§ Task to complete
Write out every line exactly, from the first line of the records below through the line that contains "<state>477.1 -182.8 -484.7".

§ Raw data
*****

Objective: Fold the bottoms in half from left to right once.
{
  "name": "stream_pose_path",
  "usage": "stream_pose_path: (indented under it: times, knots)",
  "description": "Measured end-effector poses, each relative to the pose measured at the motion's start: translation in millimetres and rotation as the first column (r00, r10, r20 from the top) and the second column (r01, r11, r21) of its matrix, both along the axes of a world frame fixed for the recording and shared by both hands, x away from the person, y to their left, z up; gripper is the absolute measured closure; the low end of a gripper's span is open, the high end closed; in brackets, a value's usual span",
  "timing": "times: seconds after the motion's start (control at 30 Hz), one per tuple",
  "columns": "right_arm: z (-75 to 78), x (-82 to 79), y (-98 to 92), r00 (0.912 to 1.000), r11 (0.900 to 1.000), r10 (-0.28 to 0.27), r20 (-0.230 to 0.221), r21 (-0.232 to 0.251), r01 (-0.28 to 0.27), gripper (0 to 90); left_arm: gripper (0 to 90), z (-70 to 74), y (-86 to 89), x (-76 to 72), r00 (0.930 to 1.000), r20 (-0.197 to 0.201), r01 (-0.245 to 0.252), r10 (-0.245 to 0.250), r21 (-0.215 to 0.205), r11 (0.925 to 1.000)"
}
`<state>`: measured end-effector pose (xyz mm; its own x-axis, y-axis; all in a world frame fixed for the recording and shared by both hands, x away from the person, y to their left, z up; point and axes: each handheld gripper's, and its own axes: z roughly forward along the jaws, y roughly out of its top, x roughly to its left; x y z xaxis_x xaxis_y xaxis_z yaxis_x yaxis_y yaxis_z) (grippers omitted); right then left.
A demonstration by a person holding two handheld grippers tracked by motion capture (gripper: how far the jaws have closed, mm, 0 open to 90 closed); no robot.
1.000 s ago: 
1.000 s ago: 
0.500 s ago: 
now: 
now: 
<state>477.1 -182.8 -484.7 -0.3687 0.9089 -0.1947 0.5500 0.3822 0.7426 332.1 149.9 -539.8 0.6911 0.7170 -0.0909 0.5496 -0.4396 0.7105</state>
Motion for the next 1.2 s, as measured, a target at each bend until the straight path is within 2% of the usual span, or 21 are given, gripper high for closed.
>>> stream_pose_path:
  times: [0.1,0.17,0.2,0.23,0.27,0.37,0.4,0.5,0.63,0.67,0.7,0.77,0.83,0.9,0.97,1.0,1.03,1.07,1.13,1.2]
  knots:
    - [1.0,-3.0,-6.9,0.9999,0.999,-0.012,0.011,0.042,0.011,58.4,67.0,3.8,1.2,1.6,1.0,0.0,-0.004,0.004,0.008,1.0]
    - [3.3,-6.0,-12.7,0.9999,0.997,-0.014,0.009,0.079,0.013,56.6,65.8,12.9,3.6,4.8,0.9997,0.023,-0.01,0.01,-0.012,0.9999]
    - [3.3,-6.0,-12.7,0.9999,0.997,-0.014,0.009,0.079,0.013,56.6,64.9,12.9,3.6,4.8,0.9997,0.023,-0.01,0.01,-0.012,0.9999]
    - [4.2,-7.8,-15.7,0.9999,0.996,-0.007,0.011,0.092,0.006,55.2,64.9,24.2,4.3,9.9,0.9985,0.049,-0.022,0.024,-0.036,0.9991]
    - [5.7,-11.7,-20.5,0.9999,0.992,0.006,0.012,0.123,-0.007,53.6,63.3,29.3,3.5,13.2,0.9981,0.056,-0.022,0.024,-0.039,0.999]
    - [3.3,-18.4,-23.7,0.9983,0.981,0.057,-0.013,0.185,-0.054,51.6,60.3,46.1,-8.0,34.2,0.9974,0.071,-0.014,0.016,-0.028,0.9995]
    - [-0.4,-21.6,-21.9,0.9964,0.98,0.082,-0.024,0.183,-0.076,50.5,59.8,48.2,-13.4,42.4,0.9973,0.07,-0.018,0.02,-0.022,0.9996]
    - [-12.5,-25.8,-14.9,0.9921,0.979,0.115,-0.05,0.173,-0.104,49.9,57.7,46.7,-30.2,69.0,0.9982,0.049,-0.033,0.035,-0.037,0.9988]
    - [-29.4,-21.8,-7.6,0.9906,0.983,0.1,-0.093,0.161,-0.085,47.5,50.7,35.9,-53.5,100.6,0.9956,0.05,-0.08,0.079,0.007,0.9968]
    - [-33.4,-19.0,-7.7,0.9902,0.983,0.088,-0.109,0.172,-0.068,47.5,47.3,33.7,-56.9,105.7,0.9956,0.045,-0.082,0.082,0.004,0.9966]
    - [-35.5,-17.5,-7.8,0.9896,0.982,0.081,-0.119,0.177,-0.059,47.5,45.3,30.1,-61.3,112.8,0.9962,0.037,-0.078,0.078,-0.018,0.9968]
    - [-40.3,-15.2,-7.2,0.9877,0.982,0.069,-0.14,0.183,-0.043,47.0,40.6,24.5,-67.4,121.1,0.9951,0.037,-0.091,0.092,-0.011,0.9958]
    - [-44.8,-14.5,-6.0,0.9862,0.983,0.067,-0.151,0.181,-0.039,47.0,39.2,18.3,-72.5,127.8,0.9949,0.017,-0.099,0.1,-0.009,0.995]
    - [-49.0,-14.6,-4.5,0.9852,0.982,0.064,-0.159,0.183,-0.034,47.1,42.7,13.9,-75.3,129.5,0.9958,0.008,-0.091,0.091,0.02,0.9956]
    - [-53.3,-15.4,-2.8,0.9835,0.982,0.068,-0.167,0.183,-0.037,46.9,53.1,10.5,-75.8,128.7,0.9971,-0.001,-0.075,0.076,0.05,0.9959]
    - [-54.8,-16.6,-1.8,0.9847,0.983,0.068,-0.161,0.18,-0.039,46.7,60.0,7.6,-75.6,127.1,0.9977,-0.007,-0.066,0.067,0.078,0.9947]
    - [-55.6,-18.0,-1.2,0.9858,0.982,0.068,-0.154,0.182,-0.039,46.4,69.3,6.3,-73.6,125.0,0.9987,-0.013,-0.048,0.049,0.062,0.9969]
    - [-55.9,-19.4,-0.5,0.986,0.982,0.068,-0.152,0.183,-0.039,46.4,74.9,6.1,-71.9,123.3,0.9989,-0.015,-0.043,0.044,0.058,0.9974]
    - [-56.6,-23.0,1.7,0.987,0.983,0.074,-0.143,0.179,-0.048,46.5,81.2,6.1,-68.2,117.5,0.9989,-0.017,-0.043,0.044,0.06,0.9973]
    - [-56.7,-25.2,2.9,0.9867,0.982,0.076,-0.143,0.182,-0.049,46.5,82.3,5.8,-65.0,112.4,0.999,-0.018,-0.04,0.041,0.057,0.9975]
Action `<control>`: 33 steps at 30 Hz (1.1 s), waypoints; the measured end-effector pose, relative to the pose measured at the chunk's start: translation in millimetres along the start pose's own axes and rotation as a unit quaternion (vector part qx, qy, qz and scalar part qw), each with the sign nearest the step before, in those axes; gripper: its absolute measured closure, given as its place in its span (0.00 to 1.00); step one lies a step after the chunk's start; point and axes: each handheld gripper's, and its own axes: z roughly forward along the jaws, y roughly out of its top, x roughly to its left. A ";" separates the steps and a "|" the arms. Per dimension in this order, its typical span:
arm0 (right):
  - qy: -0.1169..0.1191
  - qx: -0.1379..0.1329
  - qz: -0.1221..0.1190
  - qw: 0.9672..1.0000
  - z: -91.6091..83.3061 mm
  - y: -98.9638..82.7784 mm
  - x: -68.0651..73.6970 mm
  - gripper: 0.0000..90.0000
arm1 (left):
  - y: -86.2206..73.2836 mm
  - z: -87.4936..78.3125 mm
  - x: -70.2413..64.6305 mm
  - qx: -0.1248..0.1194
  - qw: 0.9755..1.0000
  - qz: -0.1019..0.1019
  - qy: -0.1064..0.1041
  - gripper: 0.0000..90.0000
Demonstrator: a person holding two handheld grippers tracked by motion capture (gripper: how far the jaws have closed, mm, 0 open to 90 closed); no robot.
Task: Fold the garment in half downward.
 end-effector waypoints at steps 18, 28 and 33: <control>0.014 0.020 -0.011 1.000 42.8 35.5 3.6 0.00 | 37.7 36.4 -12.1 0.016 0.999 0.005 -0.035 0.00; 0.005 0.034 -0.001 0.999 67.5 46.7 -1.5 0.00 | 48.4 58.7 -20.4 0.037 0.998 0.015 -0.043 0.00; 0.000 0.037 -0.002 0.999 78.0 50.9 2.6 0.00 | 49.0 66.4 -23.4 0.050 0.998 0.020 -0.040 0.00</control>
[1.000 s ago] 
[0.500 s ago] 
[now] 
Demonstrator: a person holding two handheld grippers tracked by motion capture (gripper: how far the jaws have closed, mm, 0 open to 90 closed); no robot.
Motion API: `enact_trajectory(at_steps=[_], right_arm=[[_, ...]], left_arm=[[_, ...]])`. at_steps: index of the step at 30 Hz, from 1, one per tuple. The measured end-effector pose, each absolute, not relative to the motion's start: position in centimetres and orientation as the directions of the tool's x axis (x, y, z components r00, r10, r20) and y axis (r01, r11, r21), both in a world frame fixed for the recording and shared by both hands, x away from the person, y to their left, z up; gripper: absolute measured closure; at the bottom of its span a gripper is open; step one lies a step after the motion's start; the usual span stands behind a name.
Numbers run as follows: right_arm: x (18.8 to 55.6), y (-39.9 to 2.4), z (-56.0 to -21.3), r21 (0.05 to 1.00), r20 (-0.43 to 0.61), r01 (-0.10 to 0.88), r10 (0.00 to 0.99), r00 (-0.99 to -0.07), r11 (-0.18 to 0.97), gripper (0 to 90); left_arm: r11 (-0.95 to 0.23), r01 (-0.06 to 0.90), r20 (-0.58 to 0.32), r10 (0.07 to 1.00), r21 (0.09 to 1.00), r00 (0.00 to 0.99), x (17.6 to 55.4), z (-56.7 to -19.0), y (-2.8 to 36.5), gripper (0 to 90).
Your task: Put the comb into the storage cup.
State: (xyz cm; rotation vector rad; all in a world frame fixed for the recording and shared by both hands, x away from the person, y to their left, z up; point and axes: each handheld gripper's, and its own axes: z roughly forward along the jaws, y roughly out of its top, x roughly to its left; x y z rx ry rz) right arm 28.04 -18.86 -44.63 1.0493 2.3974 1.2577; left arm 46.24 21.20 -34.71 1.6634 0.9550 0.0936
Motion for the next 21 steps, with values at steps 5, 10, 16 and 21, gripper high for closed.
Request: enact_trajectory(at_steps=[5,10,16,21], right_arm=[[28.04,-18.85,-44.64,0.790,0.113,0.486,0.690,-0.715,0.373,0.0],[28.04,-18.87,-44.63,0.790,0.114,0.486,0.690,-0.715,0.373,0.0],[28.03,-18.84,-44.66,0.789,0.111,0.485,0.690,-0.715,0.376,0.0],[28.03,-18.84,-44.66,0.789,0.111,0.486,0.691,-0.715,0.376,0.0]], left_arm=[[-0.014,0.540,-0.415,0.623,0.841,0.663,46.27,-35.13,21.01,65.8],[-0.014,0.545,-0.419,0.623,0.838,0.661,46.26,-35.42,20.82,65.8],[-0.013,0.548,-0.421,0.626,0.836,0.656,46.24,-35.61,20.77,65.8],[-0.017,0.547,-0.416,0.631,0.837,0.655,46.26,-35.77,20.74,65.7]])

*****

§ Output of the exercise
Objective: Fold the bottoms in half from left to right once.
{
  "name": "stream_pose_path",
  "usage": "stream_pose_path: (indented under it: times, knots)",
  "description": "Measured end-effector poses, each relative to the pose measured at the motion's start: translation in millimetres and rotation as the first column (r00, r10, r20 from the top) and the second column (r01, r11, r21) of its matrix, both along the axes of a world frame fixed for the recording and shared by both hands, x away from the person, y to their left, z up; gripper is the absolute measured closure; the low end of a gripper's span is open, the high end closed; in brackets, a value's usual span",
  "timing": "times: seconds after the motion's start (control at 30 Hz), one per tuple",
  "columns": "right_arm: z (-75 to 78), x (-82 to 79), y (-98 to 92), r00 (0.912 to 1.000), r11 (0.900 to 1.000), r10 (-0.28 to 0.27), r20 (-0.230 to 0.221), r21 (-0.232 to 0.251), r01 (-0.28 to 0.27), gripper (0 to 90); left_arm: gripper (0 to 90), z (-70 to 74), y (-86 to 89), x (-76 to 72), r00 (0.930 to 1.000), r20 (-0.197 to 0.201), r01 (-0.245 to 0.252), r10 (-0.245 to 0.250), r21 (-0.215 to 0.205), r11 (0.925 to 1.000)"
}
`<state>`: measured end-effector pose (xyz mm; its own x-axis, y-axis; all in a world frame fixed for the recording and shared by both hands, x away from the person, y to their left, z up; point and axes: each handheld gripper's, and its own axes: z roughly forward along the jaws, y roughly out of its top, x roughly to its left; x y z xaxis_x xaxis_y xaxis_z yaxis_x yaxis_y yaxis_z) (grippers omitted); right then left.
A demonstration by a person holding two handheld grippers tracked by motion capture (gripper: how far the jaws have closed, mm, 0 open to 90 closed); no robot.
1.000 s ago: 
1.000 s ago: 
0.500 s ago: 
now: 
now: 
<state>477.1 -182.8 -484.7 -0.3687 0.9089 -0.1947 0.5500 0.3822 0.7426 332.1 149.9 -539.8 0.6911 0.7170 -0.0909 0.5496 -0.4396 0.7105</state>

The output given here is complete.